15 Whether or not s 55(2) of the SIS Act provides a definitive answer to the competing claims of the first and second respondents remains to be seen in this proceeding. One of the contentions of the first respondent is that the absence of authority of Mr Cox to, on behalf of the first respondent, nominate the second respondent as the beneficiary of the proceeds of the policy insuring his life, is not answered by s 55(2). However it appears that the applicant similarly takes this view, because it is the applicant which:
was required to obtain a sufficient discharge in respect of the proceeds of a life insurance policy over the life of Mr Cox;
has determined that the purported nomination of the second respondent as beneficiary of the Mr Cox's life insurance policy on 16 December 2009 is invalid;
considered that the prior nomination by the first respondent of Mrs Cox (the third respondent) remains the only valid nomination of beneficiary; and
significantly, took the view that accordingly the "only appropriate action" was for the applicant to pay the relevant moneys into Court pursuant to s 215 of the Life Insurance Act.

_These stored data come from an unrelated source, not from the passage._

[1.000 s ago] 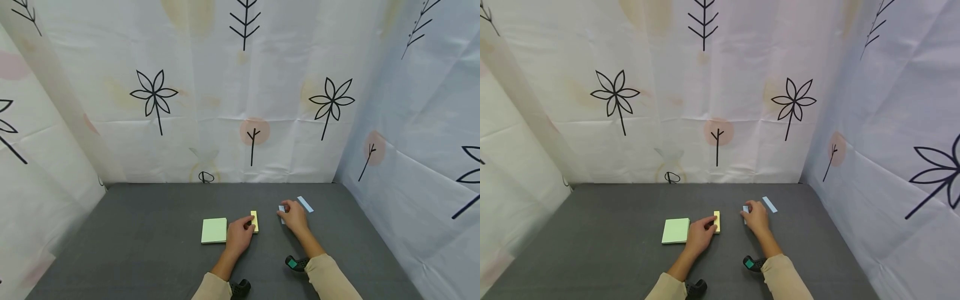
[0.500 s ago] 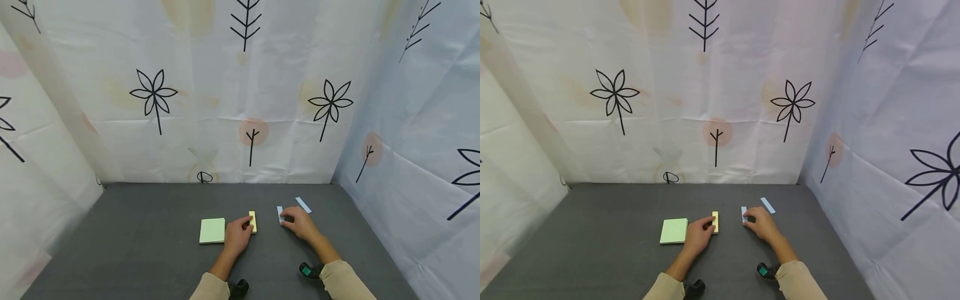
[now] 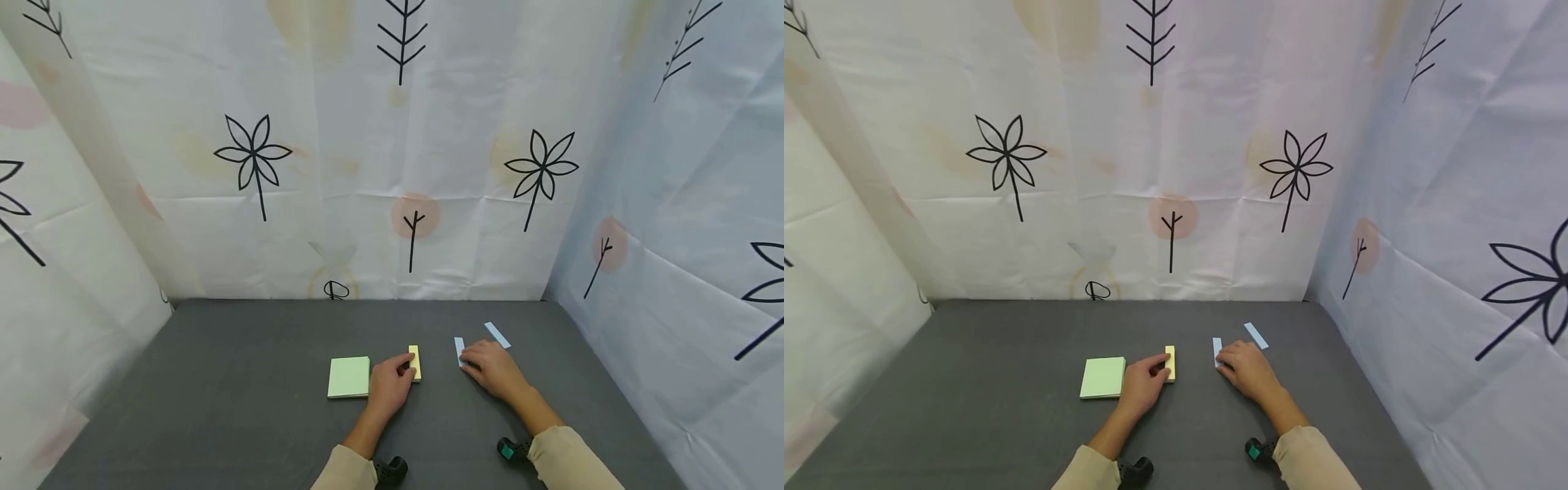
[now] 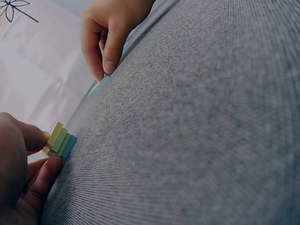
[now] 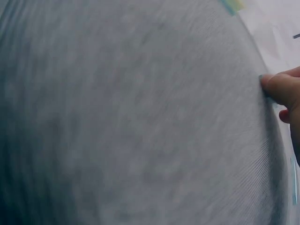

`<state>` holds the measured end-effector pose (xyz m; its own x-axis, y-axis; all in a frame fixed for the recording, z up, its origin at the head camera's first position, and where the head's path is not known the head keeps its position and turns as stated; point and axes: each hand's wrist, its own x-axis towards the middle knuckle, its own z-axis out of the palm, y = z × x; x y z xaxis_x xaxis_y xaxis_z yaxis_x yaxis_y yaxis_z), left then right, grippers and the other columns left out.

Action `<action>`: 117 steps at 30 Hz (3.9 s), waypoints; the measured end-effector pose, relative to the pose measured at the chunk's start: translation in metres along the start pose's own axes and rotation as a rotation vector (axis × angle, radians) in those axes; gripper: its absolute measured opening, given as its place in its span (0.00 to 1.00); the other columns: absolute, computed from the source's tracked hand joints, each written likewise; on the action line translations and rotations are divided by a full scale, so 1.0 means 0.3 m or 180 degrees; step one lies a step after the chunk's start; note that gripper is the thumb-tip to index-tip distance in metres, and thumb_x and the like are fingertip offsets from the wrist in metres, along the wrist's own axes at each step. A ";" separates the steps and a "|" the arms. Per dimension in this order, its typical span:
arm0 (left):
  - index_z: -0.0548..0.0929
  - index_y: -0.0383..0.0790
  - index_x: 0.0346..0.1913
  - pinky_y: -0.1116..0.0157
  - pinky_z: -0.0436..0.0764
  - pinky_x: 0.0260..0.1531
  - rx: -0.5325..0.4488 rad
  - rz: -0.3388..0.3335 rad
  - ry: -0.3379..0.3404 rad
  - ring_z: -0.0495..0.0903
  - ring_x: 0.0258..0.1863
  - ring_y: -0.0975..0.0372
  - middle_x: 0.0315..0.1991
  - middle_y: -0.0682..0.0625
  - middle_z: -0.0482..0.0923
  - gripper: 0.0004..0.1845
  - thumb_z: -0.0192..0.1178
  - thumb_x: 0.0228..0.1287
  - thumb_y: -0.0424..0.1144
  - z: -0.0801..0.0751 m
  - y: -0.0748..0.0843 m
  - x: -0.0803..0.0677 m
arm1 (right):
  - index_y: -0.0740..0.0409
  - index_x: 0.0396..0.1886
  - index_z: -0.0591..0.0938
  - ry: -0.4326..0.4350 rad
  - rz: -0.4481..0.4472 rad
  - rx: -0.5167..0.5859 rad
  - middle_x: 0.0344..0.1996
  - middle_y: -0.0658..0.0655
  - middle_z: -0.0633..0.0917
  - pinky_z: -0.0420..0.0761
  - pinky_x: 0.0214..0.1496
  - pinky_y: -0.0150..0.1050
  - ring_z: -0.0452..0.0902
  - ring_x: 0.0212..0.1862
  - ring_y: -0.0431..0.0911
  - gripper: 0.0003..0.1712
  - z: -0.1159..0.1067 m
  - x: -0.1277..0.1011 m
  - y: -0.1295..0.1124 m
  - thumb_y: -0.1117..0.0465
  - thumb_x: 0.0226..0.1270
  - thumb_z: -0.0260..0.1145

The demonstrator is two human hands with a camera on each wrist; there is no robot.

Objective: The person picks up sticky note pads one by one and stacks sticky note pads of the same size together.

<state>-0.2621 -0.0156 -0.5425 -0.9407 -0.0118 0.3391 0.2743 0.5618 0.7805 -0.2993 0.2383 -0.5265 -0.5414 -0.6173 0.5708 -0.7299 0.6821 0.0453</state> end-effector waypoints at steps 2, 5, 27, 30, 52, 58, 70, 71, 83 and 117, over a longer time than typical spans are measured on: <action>0.87 0.42 0.49 0.68 0.71 0.25 0.0013 -0.0011 -0.0010 0.72 0.23 0.68 0.25 0.58 0.78 0.14 0.65 0.59 0.35 0.001 0.000 0.001 | 0.56 0.35 0.88 0.0032 -0.0097 -0.0114 0.36 0.53 0.86 0.76 0.42 0.50 0.80 0.41 0.49 0.11 0.001 -0.003 0.001 0.60 0.50 0.77; 0.87 0.42 0.49 0.67 0.71 0.25 0.0017 -0.0028 -0.0021 0.72 0.24 0.68 0.25 0.57 0.78 0.14 0.65 0.60 0.35 0.002 0.001 0.000 | 0.56 0.35 0.87 0.0050 -0.0175 -0.0233 0.35 0.53 0.86 0.76 0.41 0.49 0.80 0.40 0.49 0.12 0.005 -0.005 0.002 0.59 0.50 0.77; 0.87 0.42 0.49 0.68 0.71 0.24 -0.0001 0.0010 -0.0010 0.73 0.23 0.68 0.24 0.57 0.78 0.14 0.65 0.59 0.34 0.000 -0.003 -0.002 | 0.60 0.34 0.86 0.0076 0.0099 0.0478 0.34 0.55 0.86 0.77 0.39 0.47 0.79 0.36 0.49 0.06 -0.009 0.011 0.011 0.69 0.55 0.71; 0.87 0.42 0.49 0.68 0.71 0.24 0.0008 0.0003 -0.0008 0.72 0.22 0.68 0.24 0.58 0.78 0.14 0.65 0.59 0.34 0.000 -0.003 -0.002 | 0.60 0.35 0.86 0.0004 0.0164 0.0515 0.35 0.55 0.86 0.76 0.40 0.47 0.79 0.38 0.49 0.05 -0.012 0.010 0.011 0.69 0.57 0.70; 0.87 0.42 0.50 0.68 0.70 0.23 -0.0012 -0.0023 -0.0025 0.71 0.22 0.69 0.24 0.58 0.77 0.14 0.65 0.60 0.34 0.002 -0.003 -0.004 | 0.67 0.47 0.84 -0.0219 0.1626 0.1094 0.47 0.65 0.82 0.71 0.55 0.58 0.75 0.51 0.62 0.15 0.052 0.052 0.037 0.68 0.59 0.70; 0.87 0.42 0.50 0.68 0.70 0.23 -0.0034 -0.0033 -0.0011 0.71 0.22 0.69 0.24 0.59 0.77 0.14 0.65 0.60 0.35 0.003 -0.003 -0.002 | 0.69 0.49 0.83 -0.0458 0.1672 0.1067 0.50 0.69 0.79 0.68 0.57 0.60 0.72 0.55 0.66 0.16 0.056 0.078 0.057 0.68 0.61 0.69; 0.87 0.42 0.50 0.68 0.70 0.23 -0.0012 -0.0065 -0.0027 0.71 0.22 0.69 0.24 0.58 0.77 0.14 0.65 0.60 0.34 0.006 -0.003 -0.004 | 0.62 0.42 0.82 -0.0263 0.2303 0.1256 0.41 0.60 0.82 0.73 0.51 0.53 0.76 0.47 0.56 0.13 0.042 0.089 0.022 0.68 0.56 0.73; 0.87 0.42 0.50 0.68 0.70 0.23 -0.0007 -0.0062 -0.0026 0.71 0.22 0.69 0.24 0.59 0.77 0.14 0.65 0.60 0.34 0.006 -0.003 -0.003 | 0.62 0.41 0.82 -0.0231 0.2337 0.1277 0.39 0.58 0.83 0.74 0.49 0.52 0.77 0.45 0.55 0.13 0.040 0.089 0.018 0.69 0.56 0.73; 0.87 0.43 0.49 0.68 0.71 0.24 0.0020 -0.0034 -0.0003 0.71 0.22 0.68 0.24 0.59 0.77 0.14 0.65 0.59 0.35 0.002 -0.002 0.002 | 0.62 0.35 0.81 0.0067 0.2659 0.1704 0.28 0.52 0.81 0.76 0.34 0.39 0.76 0.31 0.45 0.10 0.027 0.093 -0.006 0.72 0.55 0.72; 0.85 0.38 0.52 0.67 0.72 0.24 0.0042 -0.0034 0.0054 0.73 0.22 0.68 0.25 0.56 0.80 0.18 0.67 0.57 0.35 0.007 -0.007 0.007 | 0.74 0.43 0.82 -0.0242 0.3031 0.3451 0.25 0.55 0.83 0.78 0.27 0.38 0.76 0.23 0.44 0.11 0.066 0.252 -0.127 0.71 0.62 0.67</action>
<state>-0.2651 -0.0150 -0.5445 -0.9400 -0.0318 0.3396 0.2614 0.5723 0.7772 -0.3207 0.1578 -0.5012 -0.9887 -0.1489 -0.0167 -0.0185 0.2321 -0.9725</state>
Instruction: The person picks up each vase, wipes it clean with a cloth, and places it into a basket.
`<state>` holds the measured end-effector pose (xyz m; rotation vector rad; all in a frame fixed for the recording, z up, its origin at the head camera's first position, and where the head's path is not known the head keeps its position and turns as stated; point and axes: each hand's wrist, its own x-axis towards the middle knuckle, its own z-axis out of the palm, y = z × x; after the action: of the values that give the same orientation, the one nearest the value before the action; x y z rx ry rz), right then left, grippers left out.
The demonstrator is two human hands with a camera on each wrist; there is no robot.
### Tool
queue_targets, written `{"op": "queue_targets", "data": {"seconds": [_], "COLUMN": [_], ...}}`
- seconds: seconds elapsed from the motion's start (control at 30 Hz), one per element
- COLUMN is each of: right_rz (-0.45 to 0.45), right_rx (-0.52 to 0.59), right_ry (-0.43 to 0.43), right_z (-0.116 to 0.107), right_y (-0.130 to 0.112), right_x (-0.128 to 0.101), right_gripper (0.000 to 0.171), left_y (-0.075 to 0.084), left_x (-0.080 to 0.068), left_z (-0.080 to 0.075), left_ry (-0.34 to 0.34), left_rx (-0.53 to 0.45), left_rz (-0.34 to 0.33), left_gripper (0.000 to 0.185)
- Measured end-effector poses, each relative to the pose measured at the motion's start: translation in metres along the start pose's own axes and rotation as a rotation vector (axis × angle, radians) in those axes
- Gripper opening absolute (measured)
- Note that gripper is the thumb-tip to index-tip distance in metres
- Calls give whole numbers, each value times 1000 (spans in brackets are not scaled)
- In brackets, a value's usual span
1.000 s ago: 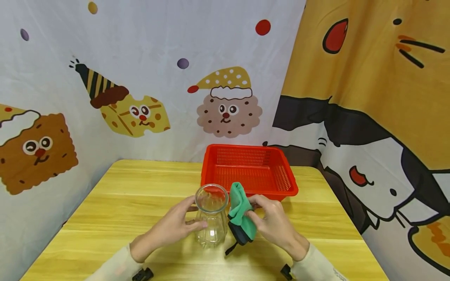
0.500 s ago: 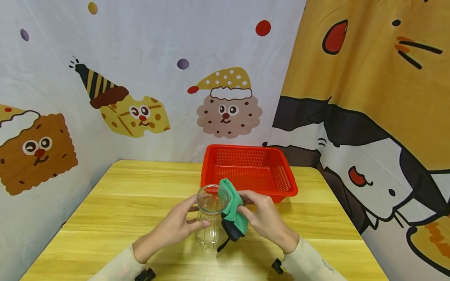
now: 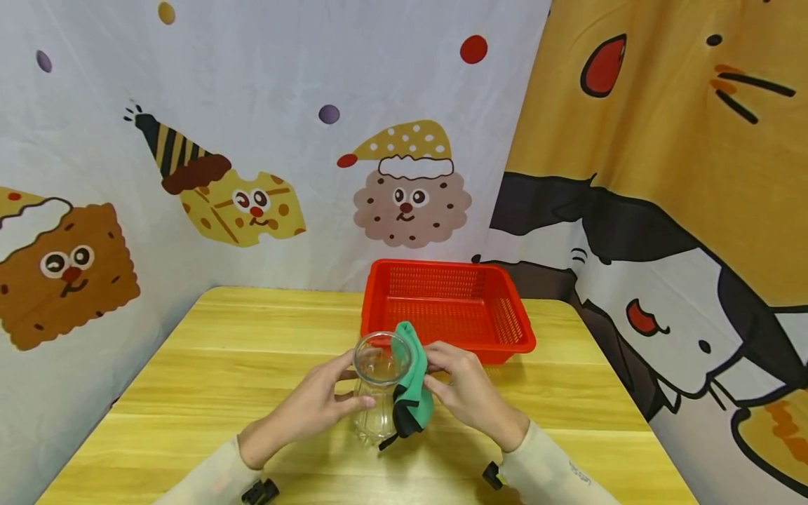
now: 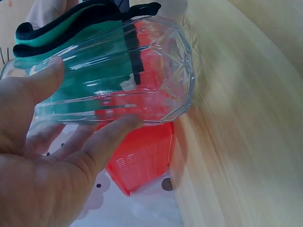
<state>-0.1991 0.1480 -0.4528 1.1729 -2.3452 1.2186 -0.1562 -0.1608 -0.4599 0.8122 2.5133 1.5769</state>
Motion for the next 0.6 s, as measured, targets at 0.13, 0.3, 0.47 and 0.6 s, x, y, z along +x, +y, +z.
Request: {"op": "queue_targets", "data": {"seconds": [0.13,0.3,0.47,0.6], "right_rz": [-19,-43,-71,-77], "right_rx": [-33,-81,-125,-153], "right_ry": [-9,-31,-64,-85], "right_z": [3,2,2,3], "right_y": [0,-1,-1,-1], "right_x": [0,2,2,2], "right_gripper": [28,28,29,28], "left_y": [-2,-4,-1,0], "left_x": [2,2,1,0], "left_z": [1,0,-1,0], "left_ry": [-10,-20,-21,-18], "left_rx": [-23,-35,-35,-27], "left_rz": [-31,-29,-10,-10], "left_gripper": [83,82,80,81]}}
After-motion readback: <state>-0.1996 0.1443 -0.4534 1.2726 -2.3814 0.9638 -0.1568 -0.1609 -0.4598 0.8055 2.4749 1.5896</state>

16 This is clear from the affidavit of Ms Vicki Carter filed 1 October 2010 paragraphs 27, 38, 39 and 40. Indeed, as the first respondent submits (in my view correctly) - even if the first respondent were precluded from advancing its contentions, the Court would still be required to determine the same issues in adjudicating the second respondent's claims.
17 Second, it is not in dispute that the first respondent was joined to the proceeding by the applicant. In KP Cable Investments at [39] Beazley J observed that an order for security for costs ought not to be made against parties who are defending themselves and thus forced to litigate. Contentions of fact and law, as well as the form of declaratory relief the respondents contend ought be made by this Court, were filed by the respondents in this proceeding pursuant to the orders of Bromberg J of 20 October 2010. The second respondent contends that the first respondent is not in a defensive role in respect of any actions of the second respondent, and that the first respondent is acting of its own volition because without overturning the definitive declaration of validity imposed by the SIS Act it would have no entitlement to the proceeds of the life policy (TS 15 November 2011 p 12 ll 30-33). However, while it is clear that the first respondent takes the same position as the applicant as to the form the declaration should take, this does not mean that the first respondent is "the applicant" in the context of the second respondent's security for costs application, either in substance or otherwise.
18 Finally, the first respondent clearly has a position it wishes to assert. So does the second respondent. Both respondents are entitled to do so, and have done so. It is clear from the Amended Contentions of Fact and Law filed 4 February 2011 that the second respondent itself bears the onus of proof in respect of a number of matters before the Court. This is the case in particular in respect of paragraphs 26, 27, 28, 31, 32(g), (h) and (i), 34, 35, 36, 37 and 38 of the second respondent's Amended Contentions of Fact and Law. It is questionable whether these circumstances, in turn, mean that the second respondent is, in substance, an "applicant" for the purposes of the relevant legislation, any more than the contentions of the first respondent so characterise it as a moving party to this litigation.
19 In my opinion a security for costs order ought not be made against the first respondent on the motion of the second respondent. Accordingly, it is not necessary for me to consider whether the first respondent is in a position to satisfy any costs order it might incur in this proceeding.
20 The notice of motion in respect of paragraphs 2, 4 and 5 should be dismissed with costs.
I certify that the preceding twenty (20) numbered paragraphs are a true copy of the Reasons for Judgment herein of the Honourable Justice Collier.